» **What you have to do**: Filter the material, keeping only lines with the word "commands".

» **The data**:
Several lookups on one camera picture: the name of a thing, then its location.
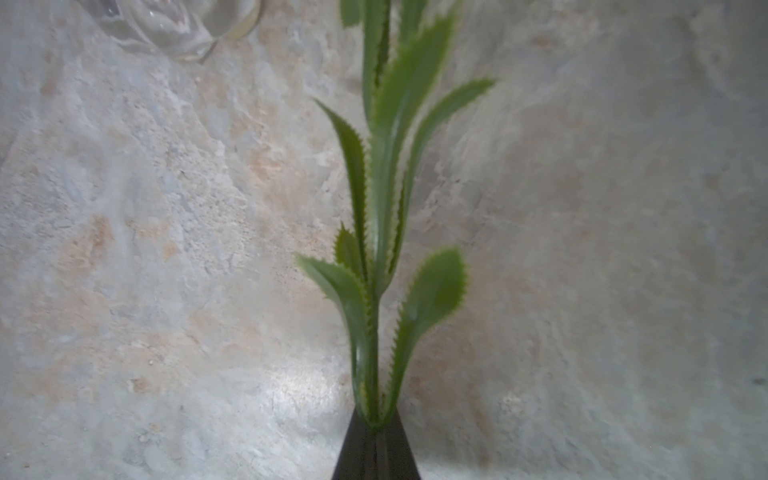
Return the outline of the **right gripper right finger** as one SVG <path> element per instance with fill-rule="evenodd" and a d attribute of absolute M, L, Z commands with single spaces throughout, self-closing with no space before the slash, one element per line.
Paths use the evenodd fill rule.
<path fill-rule="evenodd" d="M 417 463 L 398 410 L 379 433 L 379 478 L 420 480 Z"/>

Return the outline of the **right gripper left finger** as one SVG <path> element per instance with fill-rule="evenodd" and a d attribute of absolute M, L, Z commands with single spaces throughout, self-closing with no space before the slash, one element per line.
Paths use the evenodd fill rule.
<path fill-rule="evenodd" d="M 331 479 L 372 480 L 373 478 L 374 433 L 355 410 L 352 413 Z"/>

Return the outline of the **yellow carnation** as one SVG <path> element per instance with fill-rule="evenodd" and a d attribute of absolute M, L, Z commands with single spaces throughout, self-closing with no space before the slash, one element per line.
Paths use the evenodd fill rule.
<path fill-rule="evenodd" d="M 298 256 L 298 267 L 337 308 L 350 349 L 356 412 L 373 432 L 393 419 L 405 373 L 423 335 L 464 301 L 467 269 L 460 250 L 431 254 L 417 270 L 398 311 L 389 377 L 379 379 L 381 300 L 397 270 L 415 178 L 429 141 L 450 118 L 494 87 L 468 81 L 434 104 L 437 82 L 459 24 L 453 5 L 432 20 L 423 1 L 343 1 L 345 27 L 363 33 L 362 102 L 368 133 L 327 112 L 341 148 L 350 191 L 351 226 L 342 226 L 334 258 Z"/>

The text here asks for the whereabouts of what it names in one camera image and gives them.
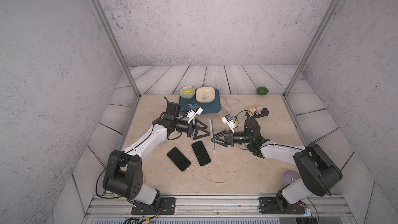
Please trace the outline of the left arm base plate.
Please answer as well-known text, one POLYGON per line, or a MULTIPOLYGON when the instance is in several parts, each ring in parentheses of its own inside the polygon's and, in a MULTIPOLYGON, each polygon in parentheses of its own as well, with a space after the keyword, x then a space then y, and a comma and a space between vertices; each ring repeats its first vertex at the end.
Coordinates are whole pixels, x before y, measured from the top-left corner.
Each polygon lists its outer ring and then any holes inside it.
POLYGON ((157 197, 152 204, 134 201, 132 215, 174 215, 176 198, 157 197))

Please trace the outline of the black phone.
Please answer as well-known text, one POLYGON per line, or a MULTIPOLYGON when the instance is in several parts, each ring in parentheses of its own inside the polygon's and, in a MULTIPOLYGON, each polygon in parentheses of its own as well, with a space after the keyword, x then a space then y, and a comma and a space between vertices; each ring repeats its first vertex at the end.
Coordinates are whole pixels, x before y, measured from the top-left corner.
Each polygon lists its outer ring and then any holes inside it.
POLYGON ((208 165, 211 163, 211 158, 208 154, 208 151, 202 141, 197 141, 191 144, 193 152, 197 158, 197 161, 201 167, 208 165))

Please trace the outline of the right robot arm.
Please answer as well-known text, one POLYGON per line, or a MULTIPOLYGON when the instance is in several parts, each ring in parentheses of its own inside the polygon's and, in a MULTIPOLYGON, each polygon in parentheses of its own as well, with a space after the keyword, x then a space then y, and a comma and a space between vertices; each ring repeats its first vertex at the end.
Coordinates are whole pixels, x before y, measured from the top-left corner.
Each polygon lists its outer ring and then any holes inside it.
POLYGON ((341 169, 318 144, 289 146, 272 142, 261 135, 261 127, 253 117, 245 120, 244 130, 240 132, 234 131, 235 123, 229 117, 224 117, 223 122, 230 129, 214 134, 213 143, 224 147, 245 144, 256 157, 276 159, 297 167, 300 178, 276 194, 280 209, 311 196, 323 197, 343 178, 341 169))

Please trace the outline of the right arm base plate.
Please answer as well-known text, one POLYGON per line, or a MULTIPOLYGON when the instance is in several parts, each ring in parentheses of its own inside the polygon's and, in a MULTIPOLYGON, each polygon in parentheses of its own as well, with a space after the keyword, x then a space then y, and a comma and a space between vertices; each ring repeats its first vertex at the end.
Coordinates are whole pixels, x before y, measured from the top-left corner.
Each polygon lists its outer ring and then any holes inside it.
POLYGON ((259 197, 259 212, 261 214, 304 215, 305 205, 302 202, 290 204, 277 197, 259 197))

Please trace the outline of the light green case phone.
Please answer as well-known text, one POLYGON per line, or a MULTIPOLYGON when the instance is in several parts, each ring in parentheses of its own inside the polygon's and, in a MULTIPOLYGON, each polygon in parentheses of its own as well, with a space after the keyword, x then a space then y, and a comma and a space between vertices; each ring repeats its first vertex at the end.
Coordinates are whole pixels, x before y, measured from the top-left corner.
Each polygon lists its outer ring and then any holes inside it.
POLYGON ((214 151, 215 150, 215 143, 212 141, 212 138, 214 137, 214 125, 213 125, 213 120, 212 119, 209 119, 209 130, 210 130, 211 149, 214 151))

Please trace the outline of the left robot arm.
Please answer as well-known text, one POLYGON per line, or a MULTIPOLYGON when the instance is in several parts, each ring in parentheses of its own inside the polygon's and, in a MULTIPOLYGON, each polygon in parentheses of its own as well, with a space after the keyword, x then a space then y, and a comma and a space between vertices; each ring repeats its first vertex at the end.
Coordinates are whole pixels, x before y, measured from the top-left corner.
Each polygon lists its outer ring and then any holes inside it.
POLYGON ((103 172, 104 190, 147 205, 157 200, 160 195, 158 191, 143 182, 145 159, 175 131, 185 133, 194 140, 210 136, 207 125, 197 119, 197 115, 203 112, 199 105, 189 104, 184 115, 181 114, 180 107, 178 103, 168 102, 166 111, 152 122, 140 139, 124 150, 111 152, 103 172))

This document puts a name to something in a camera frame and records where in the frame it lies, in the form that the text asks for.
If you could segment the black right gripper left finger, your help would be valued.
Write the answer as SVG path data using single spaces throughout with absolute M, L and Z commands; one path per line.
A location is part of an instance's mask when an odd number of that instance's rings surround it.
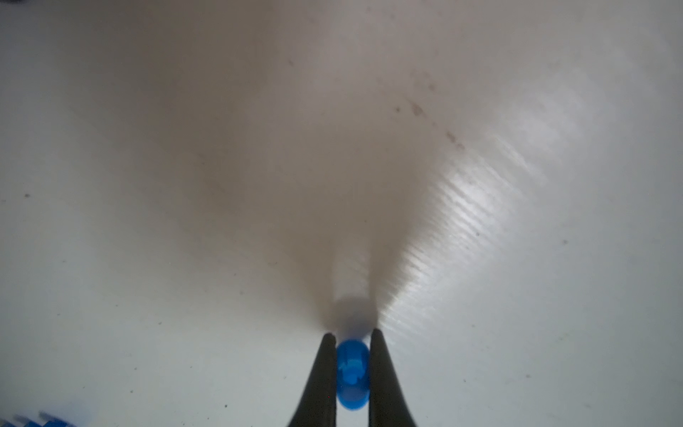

» **Exercise solution**:
Return the outline of the **right gripper right finger** as one SVG <path> element per instance with fill-rule="evenodd" and a d attribute of absolute M, L, Z commands with single spaces throughout, self-closing with no space before the slash, one element per line.
Return the outline of the **right gripper left finger** as one SVG <path> element per instance with fill-rule="evenodd" and a d attribute of absolute M, L, Z commands with single spaces throughout, self-closing with no space before the slash, one element per line.
Return the outline of the **yellow carnation** as one SVG <path> element per instance with fill-rule="evenodd" and a d attribute of absolute M, L, Z commands with single spaces throughout, self-closing with no space before the slash, one element per line.
Write the answer as SVG path data using single spaces throughout with absolute M, L and Z commands; one path per line.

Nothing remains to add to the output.